Cet énoncé qu’aucun renseignement n’accompagne, ni de la part de Gozzi, ni de celle de Gœthe ou de Schiller, et qui pose le problème sans le résoudre, avait de quoi tourmenter.
Car celui qui affirmait — me répétais-je toujours — par ce nombre restreint une loi si fortement synthétique, avait justement l’imagination la plus fantasque : ce Gozzi, c’était l’auteur de Turandot et du Roi Cerf, deux œuvres, or, presque sans analogues, l’une sur la situation de l’Énigme et l’autre sur les phases de la métempsycose ; c’était le créateur d’un système dramatique, du fiabesque, et, par lui, l’esprit arabe chez nous transfusé, ont pu naître Hoffmann, Jean-Paul Richter et Poe.
Encore l’exubérance du Vénitien m’aurait-elle, peut-être, fait douter, puisqu’une fois lancé ce chiffre de 36, il s’était tu…

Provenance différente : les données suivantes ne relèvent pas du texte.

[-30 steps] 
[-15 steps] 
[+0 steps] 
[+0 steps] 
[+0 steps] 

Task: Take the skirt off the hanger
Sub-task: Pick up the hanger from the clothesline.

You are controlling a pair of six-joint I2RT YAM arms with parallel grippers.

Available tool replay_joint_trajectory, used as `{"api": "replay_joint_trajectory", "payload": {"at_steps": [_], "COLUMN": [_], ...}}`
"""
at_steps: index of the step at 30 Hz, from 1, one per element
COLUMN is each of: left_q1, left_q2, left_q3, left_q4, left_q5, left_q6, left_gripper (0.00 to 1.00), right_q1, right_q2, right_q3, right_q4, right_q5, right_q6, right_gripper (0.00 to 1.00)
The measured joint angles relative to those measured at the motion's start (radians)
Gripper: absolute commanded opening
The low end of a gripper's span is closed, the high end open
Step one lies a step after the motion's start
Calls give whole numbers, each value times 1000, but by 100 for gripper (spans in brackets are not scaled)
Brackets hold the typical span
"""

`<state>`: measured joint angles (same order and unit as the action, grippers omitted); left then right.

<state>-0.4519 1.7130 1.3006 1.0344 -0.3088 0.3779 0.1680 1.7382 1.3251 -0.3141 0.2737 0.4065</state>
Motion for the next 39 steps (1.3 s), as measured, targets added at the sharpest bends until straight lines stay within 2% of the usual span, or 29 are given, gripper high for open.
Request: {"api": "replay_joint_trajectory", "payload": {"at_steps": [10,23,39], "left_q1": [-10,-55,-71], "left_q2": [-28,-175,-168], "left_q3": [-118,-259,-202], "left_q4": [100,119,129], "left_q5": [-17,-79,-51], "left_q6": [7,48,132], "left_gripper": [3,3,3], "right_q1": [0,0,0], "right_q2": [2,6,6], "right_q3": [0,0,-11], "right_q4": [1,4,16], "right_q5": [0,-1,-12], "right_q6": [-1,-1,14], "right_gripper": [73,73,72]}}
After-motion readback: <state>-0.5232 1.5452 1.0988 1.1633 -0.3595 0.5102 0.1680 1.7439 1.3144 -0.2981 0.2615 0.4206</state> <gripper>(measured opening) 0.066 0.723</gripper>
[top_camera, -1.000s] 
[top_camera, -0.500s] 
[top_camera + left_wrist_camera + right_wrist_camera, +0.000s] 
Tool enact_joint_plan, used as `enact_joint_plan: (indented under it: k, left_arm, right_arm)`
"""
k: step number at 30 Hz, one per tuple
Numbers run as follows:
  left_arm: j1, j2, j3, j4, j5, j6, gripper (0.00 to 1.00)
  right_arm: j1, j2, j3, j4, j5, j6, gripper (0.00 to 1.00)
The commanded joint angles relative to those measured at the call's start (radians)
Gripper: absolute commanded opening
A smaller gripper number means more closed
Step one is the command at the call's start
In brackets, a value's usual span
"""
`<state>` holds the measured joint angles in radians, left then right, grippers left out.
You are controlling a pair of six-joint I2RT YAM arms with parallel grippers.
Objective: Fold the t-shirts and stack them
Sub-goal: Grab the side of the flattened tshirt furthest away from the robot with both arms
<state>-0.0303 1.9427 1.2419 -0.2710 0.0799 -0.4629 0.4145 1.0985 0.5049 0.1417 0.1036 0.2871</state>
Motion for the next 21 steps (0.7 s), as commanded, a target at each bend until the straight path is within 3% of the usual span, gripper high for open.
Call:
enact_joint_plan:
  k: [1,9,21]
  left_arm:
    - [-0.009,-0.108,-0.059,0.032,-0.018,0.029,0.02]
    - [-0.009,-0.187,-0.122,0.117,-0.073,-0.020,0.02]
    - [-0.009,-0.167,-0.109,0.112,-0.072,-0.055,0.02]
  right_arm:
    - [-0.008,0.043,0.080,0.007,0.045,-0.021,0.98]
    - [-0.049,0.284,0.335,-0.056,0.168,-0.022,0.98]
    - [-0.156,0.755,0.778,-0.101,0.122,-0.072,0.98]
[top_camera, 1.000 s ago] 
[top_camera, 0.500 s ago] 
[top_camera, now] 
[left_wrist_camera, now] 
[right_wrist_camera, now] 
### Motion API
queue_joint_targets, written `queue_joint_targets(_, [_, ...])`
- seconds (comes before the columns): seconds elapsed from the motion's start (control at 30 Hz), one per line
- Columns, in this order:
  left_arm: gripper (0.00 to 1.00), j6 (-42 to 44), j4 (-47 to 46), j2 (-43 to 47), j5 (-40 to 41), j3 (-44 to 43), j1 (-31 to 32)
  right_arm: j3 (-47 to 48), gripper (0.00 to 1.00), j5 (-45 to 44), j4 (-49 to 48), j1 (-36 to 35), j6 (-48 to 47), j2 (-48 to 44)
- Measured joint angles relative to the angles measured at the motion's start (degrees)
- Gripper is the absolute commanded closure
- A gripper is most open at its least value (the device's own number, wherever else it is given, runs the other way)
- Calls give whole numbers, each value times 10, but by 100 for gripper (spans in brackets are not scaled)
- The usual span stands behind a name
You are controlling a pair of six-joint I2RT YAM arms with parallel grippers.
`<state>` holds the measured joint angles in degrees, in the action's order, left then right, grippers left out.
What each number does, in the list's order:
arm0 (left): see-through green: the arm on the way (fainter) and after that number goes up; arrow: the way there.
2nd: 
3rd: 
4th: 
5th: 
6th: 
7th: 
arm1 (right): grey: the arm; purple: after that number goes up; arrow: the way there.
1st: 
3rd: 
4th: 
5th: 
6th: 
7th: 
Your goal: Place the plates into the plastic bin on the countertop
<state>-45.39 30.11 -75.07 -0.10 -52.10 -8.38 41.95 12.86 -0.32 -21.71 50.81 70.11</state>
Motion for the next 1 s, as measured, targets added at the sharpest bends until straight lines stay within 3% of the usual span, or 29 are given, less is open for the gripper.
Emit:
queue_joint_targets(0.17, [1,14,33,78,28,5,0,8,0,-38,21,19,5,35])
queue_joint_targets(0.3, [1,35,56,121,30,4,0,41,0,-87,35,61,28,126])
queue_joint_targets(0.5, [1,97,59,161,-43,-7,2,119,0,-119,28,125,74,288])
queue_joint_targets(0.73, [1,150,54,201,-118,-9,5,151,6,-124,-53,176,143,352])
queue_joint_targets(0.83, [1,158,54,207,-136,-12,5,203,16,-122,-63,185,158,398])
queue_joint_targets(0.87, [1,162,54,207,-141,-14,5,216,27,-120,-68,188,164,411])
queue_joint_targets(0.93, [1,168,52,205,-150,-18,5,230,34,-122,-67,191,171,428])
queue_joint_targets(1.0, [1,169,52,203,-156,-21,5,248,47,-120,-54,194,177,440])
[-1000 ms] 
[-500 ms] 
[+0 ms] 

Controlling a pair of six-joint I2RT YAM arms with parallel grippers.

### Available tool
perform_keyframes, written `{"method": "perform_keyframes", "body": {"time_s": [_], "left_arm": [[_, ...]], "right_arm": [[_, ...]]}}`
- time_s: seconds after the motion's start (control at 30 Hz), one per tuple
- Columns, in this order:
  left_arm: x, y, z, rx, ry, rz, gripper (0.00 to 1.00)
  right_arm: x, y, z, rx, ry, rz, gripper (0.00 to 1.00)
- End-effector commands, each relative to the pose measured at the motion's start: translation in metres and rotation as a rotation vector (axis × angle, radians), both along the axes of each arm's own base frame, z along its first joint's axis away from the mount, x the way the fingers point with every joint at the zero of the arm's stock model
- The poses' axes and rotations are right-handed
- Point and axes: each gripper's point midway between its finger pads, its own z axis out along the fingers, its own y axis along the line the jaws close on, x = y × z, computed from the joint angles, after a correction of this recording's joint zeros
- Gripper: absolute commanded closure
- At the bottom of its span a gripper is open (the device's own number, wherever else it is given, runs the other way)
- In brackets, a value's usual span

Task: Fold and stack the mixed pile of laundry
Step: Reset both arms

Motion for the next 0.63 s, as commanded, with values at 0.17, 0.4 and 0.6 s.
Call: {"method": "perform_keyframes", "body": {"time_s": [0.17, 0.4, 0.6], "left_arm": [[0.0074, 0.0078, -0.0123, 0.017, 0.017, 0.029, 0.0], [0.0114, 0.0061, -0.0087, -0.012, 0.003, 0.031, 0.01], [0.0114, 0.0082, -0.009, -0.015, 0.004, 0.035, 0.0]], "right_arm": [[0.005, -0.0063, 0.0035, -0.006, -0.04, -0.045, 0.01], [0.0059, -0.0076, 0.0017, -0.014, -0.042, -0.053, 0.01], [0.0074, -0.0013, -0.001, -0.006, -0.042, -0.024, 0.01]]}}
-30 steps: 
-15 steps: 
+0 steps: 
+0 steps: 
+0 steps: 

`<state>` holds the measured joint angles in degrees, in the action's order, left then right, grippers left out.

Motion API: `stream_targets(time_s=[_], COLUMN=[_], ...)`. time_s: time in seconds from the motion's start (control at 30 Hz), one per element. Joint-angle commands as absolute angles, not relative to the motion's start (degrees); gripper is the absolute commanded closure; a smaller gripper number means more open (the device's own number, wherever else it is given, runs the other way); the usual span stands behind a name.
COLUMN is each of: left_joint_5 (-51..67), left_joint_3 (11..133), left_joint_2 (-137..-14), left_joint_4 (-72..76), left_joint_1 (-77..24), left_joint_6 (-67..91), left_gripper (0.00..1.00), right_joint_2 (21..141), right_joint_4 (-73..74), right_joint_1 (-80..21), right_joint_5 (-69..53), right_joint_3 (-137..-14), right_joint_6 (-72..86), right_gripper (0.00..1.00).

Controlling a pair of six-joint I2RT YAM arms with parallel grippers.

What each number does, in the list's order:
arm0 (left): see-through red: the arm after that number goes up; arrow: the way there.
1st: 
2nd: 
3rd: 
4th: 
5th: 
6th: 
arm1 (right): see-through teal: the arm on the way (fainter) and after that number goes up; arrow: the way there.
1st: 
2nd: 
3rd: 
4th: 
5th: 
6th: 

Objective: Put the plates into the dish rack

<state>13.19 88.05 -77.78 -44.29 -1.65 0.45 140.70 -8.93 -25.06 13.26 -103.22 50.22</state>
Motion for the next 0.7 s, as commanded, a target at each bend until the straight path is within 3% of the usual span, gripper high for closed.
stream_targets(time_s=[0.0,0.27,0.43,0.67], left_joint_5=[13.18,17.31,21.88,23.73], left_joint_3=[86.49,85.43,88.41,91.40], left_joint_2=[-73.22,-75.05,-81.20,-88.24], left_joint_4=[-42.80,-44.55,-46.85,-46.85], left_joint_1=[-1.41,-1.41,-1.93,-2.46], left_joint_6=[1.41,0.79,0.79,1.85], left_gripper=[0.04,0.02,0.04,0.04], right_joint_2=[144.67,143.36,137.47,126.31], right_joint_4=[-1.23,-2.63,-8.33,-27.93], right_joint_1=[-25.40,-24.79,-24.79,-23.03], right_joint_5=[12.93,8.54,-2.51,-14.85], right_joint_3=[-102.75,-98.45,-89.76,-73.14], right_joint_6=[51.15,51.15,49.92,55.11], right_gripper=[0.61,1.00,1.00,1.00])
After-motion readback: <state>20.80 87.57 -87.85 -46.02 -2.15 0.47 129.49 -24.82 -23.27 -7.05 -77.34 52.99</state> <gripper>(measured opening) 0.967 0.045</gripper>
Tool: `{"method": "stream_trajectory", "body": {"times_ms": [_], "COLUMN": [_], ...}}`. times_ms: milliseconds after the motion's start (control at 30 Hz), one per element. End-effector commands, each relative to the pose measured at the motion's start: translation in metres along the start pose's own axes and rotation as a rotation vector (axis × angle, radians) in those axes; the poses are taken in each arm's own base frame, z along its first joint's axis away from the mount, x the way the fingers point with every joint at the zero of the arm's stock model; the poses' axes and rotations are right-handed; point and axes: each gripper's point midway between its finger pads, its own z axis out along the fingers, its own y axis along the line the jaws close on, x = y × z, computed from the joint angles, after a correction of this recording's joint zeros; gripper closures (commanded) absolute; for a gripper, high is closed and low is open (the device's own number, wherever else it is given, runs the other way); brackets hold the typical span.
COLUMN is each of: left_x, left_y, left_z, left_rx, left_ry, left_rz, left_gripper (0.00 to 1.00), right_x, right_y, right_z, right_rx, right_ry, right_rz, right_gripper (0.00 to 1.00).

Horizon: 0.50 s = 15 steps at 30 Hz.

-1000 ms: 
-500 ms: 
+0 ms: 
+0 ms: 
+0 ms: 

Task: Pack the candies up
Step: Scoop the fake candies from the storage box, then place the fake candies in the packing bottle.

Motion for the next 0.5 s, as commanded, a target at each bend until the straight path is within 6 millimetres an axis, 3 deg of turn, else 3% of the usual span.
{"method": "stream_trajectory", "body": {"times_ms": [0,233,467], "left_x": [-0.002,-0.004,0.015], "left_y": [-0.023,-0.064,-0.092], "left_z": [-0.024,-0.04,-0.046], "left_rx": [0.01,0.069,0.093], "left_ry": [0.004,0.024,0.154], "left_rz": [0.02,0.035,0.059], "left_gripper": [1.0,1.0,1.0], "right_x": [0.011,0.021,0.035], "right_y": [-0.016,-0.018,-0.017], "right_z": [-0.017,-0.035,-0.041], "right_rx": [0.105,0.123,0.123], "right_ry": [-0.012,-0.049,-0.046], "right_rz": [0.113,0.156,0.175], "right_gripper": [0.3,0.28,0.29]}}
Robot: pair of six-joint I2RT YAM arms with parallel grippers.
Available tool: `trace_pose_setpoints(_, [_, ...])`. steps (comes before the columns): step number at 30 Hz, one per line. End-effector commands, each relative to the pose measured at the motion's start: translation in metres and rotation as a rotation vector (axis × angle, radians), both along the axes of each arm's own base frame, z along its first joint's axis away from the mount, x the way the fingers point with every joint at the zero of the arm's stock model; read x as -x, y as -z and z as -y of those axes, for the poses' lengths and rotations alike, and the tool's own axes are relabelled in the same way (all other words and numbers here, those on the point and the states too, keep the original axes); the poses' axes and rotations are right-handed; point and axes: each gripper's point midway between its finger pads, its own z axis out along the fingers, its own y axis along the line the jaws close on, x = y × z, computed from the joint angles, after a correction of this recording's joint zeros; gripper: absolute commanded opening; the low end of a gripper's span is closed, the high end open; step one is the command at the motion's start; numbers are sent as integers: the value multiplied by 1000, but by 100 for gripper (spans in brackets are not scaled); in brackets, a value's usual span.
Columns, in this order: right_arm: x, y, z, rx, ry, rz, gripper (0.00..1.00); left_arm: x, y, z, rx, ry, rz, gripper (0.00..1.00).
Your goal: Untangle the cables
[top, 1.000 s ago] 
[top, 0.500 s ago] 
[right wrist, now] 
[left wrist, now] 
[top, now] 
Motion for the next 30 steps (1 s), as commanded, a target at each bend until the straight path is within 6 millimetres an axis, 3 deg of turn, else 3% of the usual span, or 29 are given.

Mais l’ardent et sévère kantien, Schiller, le prince des esthéticiens modernes et le maître du drame vraiment historique, ne s’était-il pas, à son tour, devant ce précepte, « donné beaucoup de peine » (et de la peine d’un Schiller !), y ajoutant ainsi pour nous l’autorité de sa critique puissante et de sa riche mémoire ? M’objectais-je alors, pour hésiter, le seul point commun aux deux poètes, un goût vif de l’abstrait, — Gœthe, antipode exact du systématisme, esprit d’observateur, et qui, sa vie durant, évolua, m’apparaissait, méditant encore l’obsédant sujet, — bien des années après la mort de Schiller, bien des années après leurs fécondes causeries, et à l’époque où s’achevait Faust, cette suprême combinaison des éléments les plus contrastés[1].
[1] C’est Gœthe qui le déclare : Je dois, dit-il, l’intrigue à Calderon, la vision à Marlowe, la scène du lit à Cymbeline, la chanson ou sérénade à Hamlet, le prologue au livre de Job. On peut y ajouter : le premier prologue imité des Hindous, la scène du trépied renouvelant les nécromancies épiques, la visite à la guenon, digne de Théocrite, de nombreux ressouvenirs picturaux (scène première issue de Rembrandt ; mimes de la promenade, de la taverne, du puits, d’origine flamande), la fin inspirée de Dante, etc., etc.